Kim hätte die erste Snowboarderin mit drei Olympiasiegen bei drei aufeinanderfolgenden Spielen werden können. In der Sportart hat bislang weder bei den Männern noch bei den Frauen ein Athlet beziehungsweise eine Athletin dieses Kunststück vollbracht. Kim war nach ihren Erfolgen in Pyeongchang 2018 und Peking 2022 auch die erste Snowboarderin gewesen, die zwei Goldmedaillen in der Halfpipe gewonnen hatte.
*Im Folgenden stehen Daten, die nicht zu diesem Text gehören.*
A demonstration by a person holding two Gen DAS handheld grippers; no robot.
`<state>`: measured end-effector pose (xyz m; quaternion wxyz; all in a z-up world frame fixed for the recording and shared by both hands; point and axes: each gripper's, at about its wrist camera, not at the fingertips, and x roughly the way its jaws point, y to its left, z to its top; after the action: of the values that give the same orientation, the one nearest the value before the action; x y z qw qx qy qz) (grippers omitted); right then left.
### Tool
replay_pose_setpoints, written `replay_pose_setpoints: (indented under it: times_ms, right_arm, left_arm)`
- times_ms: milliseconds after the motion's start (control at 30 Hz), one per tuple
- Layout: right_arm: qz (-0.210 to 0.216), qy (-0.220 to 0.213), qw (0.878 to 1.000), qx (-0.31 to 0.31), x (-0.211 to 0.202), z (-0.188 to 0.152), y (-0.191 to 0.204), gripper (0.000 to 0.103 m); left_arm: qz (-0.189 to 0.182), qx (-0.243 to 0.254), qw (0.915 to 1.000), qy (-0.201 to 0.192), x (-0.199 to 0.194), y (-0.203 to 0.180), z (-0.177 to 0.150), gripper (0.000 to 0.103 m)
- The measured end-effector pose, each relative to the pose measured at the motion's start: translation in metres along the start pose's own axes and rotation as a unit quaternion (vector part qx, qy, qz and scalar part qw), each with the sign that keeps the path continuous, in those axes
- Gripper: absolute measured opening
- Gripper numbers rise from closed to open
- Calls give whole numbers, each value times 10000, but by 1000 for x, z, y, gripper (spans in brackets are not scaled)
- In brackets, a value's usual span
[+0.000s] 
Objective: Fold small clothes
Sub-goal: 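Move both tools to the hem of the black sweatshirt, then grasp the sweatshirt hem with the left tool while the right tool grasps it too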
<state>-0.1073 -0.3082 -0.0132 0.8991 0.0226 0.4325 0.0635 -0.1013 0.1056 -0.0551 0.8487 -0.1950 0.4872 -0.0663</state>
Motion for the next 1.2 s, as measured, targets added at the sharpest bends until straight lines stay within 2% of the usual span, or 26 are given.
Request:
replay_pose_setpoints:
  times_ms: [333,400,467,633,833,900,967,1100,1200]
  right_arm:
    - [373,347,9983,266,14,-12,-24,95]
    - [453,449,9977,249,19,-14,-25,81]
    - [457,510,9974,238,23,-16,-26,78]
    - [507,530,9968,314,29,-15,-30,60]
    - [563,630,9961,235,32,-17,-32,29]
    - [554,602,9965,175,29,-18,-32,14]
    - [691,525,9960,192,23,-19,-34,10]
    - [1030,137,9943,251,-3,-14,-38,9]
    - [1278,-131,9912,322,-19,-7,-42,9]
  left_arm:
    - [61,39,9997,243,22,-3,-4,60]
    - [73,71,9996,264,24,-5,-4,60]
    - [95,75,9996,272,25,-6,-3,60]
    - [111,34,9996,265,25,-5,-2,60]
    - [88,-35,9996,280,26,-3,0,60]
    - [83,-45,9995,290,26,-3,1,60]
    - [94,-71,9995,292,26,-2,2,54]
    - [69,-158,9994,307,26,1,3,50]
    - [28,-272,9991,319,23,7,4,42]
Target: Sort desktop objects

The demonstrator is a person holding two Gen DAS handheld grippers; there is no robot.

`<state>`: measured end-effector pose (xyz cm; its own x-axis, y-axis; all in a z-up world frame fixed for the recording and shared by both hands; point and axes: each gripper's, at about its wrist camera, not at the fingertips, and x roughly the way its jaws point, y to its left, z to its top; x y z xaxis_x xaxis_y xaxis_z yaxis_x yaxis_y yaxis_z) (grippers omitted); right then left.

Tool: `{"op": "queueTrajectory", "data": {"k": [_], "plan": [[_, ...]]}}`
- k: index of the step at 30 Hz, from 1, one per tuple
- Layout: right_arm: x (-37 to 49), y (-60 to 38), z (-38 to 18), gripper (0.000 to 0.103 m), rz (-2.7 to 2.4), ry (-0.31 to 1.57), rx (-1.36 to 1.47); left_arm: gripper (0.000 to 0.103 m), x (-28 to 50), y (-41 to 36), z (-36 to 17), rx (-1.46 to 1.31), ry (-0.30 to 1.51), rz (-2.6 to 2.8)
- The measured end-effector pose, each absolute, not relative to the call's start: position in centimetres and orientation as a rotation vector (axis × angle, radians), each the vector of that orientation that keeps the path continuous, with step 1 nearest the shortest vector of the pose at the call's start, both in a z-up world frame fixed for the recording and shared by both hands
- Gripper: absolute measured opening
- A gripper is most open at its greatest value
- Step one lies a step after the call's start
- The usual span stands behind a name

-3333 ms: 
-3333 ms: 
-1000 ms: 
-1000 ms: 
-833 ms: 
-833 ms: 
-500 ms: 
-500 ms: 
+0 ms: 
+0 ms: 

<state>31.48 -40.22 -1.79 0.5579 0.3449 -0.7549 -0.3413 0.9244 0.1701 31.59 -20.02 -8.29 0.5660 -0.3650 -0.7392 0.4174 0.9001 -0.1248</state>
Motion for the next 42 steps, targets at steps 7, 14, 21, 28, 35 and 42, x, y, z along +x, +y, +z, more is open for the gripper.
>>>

Kim zeigte vor den Augen des US-Rappers Snoop Dogg und Snowboard-Ikone Shaun White im ersten Run eine herausragende Leistung und legte mit 88,00 Punkten vor, während gleich mehrere ihrer Konkurrentinnen stürzten. Bei Schneefall behielt die Athletin mit südkoreanischen Wurzeln im Livigno Snow Park auch nach dem zweiten Lauf die Führung, obwohl sie ihren Versuch diesmal nicht erfolgreich zu Ende bringen konnte. Im dritten Durchgang wurde sie dann von Choi übertrumpft, der nach dem ersten Lauf aufgrund eines schweren Sturzes noch das frühzeitige Aus gedroht hatte.
Kim hatte Anfang Januar noch um ihre Teilnahme an den Spielen gezittert - bei einem Sturz im Training hatte sich die 25-Jährige die Schulter ausgekugelt. Nach ihrem Qualifikationssieg am Mittwoch sagte sie jedoch, dass sich ihre Schulter "wirklich gut" angefühlt habe: "Ich bin stolz, dass ich es so weit geschafft habe", fügte sie an, "wir werden sehen, wie es morgen Abend läuft."
Deutsche Athletinnen hatten sich für die Entscheidung nicht qualifizieren können, wobei Leilani Ettel das Finale als 13. nur um einen Rang verpasste. Schwester Kona wurde 18., Anne Hedrich kam auf Platz 19.